Roger Blin
Bekannt für: Schauspiel · 76 Jahre (geb. 22. März 1907) · ✝ 20. Jan. 1984
Roger Blin (Neuilly-sur-Seine, Frankreich, 22. März 1907 – Évecquemont, Frankreich, 21. Januar 1984) war ein französischer Schauspieler und Regisseur. Er inszenierte die Uraufführungen von Samuel Becketts „Warten auf Godot“ (1953) und „Endspiel“ (1957). Blin war der Sohn eines Arztes; entgegen den Wünschen seines Vaters verfolgte er jedoch eine Theaterkarriere. Als Teenager war er von den Surrealisten und deren Auffassung revolutionärer Kunst fasziniert. Er gehörte zunächst den linken Theaterkollektiven „Company of Five“ und „Groupe October“ an. 1935 assistierte Blin Antonin Artaud bei dessen Inszenierung von „Les Cenci“ (Die Cenci) im Folies-Wagrams-Theater. Nach seiner Arbeit mit Artaud konzentrierte sich Blin auf das politische Straßentheater. Während des Krieges fungierte Blin als Verbindungsmann zwischen der Résistance und der französischen Armee.

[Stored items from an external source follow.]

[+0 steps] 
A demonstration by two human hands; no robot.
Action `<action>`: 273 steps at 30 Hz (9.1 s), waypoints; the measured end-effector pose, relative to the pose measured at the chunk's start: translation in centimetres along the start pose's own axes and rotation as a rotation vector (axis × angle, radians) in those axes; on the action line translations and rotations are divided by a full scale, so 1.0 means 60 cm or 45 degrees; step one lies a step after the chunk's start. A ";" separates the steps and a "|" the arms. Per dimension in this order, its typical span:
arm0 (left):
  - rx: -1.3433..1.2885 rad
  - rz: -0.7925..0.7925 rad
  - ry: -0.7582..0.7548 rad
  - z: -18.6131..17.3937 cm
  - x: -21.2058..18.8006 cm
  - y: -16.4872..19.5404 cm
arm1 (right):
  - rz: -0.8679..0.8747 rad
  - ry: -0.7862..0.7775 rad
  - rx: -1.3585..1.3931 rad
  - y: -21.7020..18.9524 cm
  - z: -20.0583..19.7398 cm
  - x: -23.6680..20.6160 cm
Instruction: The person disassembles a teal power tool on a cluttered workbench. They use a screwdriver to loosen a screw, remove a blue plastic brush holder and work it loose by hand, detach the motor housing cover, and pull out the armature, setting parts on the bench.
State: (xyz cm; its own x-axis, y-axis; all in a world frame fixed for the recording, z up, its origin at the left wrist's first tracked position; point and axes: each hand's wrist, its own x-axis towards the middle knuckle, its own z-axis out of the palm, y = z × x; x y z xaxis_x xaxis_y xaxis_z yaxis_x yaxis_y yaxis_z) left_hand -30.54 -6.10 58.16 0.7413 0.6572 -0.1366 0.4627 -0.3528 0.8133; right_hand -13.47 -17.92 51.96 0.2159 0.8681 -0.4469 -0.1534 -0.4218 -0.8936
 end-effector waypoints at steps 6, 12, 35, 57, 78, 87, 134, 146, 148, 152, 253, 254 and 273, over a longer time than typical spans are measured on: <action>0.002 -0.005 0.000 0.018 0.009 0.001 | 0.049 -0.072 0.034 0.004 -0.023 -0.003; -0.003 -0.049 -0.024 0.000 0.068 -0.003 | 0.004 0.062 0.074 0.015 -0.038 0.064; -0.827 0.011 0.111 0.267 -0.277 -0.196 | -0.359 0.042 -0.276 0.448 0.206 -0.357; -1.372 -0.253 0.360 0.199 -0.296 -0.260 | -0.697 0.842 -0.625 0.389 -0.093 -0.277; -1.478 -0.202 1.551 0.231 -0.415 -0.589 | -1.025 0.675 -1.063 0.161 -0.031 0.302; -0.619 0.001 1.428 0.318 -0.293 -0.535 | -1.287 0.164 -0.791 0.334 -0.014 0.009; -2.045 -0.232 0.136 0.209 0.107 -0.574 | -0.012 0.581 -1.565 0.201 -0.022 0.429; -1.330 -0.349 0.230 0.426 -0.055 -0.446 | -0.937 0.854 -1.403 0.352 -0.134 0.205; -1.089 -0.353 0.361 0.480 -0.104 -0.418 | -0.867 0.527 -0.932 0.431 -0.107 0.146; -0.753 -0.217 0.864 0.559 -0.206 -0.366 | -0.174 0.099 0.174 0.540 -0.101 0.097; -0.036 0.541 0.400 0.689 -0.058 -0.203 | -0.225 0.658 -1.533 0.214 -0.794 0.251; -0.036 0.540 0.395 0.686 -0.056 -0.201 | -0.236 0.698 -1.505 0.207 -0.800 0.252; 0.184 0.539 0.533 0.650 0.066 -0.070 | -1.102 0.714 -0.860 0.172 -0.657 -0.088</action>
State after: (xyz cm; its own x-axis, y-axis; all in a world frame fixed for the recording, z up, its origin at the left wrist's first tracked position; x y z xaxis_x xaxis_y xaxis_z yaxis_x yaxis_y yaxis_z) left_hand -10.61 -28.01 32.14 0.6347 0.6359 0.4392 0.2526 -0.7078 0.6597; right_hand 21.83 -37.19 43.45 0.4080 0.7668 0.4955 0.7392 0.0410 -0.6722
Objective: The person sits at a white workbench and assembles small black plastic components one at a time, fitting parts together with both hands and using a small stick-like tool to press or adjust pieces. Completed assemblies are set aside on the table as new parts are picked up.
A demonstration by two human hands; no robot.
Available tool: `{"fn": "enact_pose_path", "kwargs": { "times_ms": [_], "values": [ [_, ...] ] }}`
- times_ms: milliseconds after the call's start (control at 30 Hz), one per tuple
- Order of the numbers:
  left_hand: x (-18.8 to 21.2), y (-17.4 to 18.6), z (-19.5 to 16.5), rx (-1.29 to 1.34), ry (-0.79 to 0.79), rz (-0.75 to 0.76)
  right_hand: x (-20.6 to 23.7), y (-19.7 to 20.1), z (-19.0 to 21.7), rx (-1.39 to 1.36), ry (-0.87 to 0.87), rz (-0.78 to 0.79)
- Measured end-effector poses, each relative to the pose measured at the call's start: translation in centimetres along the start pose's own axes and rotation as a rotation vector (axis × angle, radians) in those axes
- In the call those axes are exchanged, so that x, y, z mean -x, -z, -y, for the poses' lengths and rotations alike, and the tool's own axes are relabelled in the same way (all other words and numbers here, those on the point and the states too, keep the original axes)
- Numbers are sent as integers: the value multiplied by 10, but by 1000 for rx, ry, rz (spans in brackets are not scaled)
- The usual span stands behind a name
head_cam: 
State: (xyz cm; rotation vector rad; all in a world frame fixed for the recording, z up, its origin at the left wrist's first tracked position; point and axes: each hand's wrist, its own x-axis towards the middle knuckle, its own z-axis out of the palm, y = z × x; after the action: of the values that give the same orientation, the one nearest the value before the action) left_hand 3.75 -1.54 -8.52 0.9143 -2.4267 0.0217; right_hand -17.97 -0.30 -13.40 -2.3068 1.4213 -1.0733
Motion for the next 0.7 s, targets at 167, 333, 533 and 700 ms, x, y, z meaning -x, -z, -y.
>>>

Seine umfangreiche Karriere als Regisseur und Schauspieler in Film und Theater ist maßgeblich durch seine Arbeit und seine Beziehung zu Artaud, Samuel Beckett und Jean Genet geprägt. Er war nicht nur ein enger Freund und Vertrauter Artauds während dessen neunjähriger Internierung, sondern inszenierte auch die Uraufführungen von Becketts „Warten auf Godot“, „Glückliche Tage“ und „Endspiel“ sowie die Uraufführungen von Genets „Die Schwarzen“ und des kontroversen Stücks „Die Paravents“. Genets wichtigster Briefwechsel mit Blin wurde von Editions Gallimard veröffentlicht. Die 1986 bei Faber & Faber erschienene Gesamtausgabe „Samuel Beckett: Sämtliche dramatische Werke“ enthält lediglich drei Widmungen Becketts: „Endspiel“ ist Blin gewidmet, „Kommen und Gehen“ John Calder und „Katastrophe“ Václav Havel.